Dakarmidi – Mariama Bâ, née en 1929 à Dakar, est une écrivaine sénégalaise de renom, connue pour son engagement féministe et son œuvre littéraire qui reflète la condition des femmes africaines. Son roman « Une si longue lettre » (1979) est un classique de la littérature africaine francophone.
Elle a grandi dans une famille aisée et a bénéficié d’une éducation musulmane traditionnelle. Elle a étudié à l’École Normale de Rufisque et a commencé sa carrière d’institutrice. Elle a également été membre de plusieurs associations socioculturelles et a milité pour les droits des femmes.

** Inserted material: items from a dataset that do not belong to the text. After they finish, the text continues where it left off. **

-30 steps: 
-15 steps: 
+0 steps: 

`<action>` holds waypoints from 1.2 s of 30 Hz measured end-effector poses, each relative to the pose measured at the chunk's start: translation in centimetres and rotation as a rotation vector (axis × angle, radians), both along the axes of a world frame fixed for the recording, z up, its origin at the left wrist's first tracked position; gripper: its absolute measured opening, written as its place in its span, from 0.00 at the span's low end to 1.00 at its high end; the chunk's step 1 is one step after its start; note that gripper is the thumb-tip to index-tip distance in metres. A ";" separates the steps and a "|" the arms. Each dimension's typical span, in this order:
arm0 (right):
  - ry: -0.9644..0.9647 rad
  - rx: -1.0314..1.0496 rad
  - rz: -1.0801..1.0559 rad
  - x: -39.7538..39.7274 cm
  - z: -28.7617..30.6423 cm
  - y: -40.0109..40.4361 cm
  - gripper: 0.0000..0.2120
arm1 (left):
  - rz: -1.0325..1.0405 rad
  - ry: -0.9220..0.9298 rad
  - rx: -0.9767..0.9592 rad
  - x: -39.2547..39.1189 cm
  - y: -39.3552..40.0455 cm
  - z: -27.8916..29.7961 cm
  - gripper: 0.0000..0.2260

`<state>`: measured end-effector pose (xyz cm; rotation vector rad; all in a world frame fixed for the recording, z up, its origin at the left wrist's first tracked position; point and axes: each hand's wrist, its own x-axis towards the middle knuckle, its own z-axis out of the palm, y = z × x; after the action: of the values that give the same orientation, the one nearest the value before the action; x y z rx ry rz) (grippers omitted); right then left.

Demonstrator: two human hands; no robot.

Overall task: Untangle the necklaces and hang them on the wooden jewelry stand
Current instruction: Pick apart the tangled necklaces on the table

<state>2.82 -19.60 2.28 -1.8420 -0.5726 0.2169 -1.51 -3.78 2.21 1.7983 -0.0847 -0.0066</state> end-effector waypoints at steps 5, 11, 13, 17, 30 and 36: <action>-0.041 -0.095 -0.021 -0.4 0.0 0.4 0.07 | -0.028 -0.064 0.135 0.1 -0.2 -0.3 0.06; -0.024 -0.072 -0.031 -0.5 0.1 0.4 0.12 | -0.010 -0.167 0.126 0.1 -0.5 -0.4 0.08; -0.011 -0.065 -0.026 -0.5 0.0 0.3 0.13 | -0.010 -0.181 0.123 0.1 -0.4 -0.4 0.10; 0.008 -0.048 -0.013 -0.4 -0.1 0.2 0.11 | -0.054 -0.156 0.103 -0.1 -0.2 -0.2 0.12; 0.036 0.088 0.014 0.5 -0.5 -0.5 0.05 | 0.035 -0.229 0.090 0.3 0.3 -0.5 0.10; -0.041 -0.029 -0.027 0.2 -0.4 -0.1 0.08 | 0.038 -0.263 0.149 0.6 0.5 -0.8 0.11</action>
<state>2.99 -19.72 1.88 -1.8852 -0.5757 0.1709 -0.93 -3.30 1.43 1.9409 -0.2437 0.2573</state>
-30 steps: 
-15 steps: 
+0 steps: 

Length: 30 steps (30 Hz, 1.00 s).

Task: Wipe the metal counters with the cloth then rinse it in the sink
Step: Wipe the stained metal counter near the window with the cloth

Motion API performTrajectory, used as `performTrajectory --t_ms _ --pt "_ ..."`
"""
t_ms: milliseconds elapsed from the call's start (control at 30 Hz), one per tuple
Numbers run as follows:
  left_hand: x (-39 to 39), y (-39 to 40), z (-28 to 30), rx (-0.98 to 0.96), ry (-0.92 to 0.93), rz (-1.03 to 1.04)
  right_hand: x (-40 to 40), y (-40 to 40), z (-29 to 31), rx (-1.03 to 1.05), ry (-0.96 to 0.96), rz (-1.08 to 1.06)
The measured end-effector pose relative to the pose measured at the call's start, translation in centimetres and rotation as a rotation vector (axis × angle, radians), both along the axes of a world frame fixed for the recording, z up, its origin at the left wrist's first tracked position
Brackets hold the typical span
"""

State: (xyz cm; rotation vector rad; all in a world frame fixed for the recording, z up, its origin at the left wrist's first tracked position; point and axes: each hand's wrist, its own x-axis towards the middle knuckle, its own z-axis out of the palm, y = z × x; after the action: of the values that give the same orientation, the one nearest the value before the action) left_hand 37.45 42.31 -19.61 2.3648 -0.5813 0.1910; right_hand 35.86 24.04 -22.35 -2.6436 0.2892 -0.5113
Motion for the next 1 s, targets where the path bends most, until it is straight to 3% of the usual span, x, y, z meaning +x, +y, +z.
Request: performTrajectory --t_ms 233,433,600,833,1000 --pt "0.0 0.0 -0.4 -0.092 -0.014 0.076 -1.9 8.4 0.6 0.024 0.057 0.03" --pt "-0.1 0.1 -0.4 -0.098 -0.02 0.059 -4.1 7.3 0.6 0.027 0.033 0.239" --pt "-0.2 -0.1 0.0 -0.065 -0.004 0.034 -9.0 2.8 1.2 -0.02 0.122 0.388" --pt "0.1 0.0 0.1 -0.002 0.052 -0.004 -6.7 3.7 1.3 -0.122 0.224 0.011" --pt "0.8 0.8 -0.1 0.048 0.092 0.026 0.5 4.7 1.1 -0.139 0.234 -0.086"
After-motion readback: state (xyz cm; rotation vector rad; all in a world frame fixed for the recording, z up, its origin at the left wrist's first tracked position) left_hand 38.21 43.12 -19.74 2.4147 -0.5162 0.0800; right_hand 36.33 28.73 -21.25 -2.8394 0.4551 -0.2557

Dès ses années d’études, Mariama Bâ a montré un don pour l’écriture, comme en témoignent ses devoirs de français à l’École Normale. Cette passion pour l’écriture l’a accompagnée tout au long de sa vie.
Cependant, sa vie n’a pas été totalement heureuse. Son mariage, marqué par des difficultés, s’est terminé par une rupture. Cette expérience personnelle a sans doute influencé son écriture et son engagement féministe.
« Une si longue lettre » est un roman épistolaire qui raconte l’histoire de Ramatoulaye, une femme sénégalaise qui écrit à son amie Aïssatou pour lui confier ses pensées et ses sentiments après la mort de son mari. Le roman explore les thèmes de la polygamie, de l’amour, de l’amitié, de l’émancipation des femmes et de la condition féminine en Afrique.
À travers elle, je rends un hommage élogieux à la femme sénégalaise qui a de tout temps affiché une posture d’égérie. Annette Mbaye d’Erneville, l’une des premières femmes journalistes africaines, a été un précieux soutien pour elle et a découvert ses immenses talents d’écrivaine.
Mariama Bâ a reçu le Prix Noma de publication en Afrique en 1980 pour « Une si longue lettre ». Son œuvre a été traduite en plus de 17 langues et est étudiée dans les écoles et les universités du monde entier.
Son engagement féministe et son écriture engagée ont fait d’elle une voix importante de la littérature africaine et un modèle pour les femmes africaines. Son héritage continue de vivre et d’inspirer les générations futures.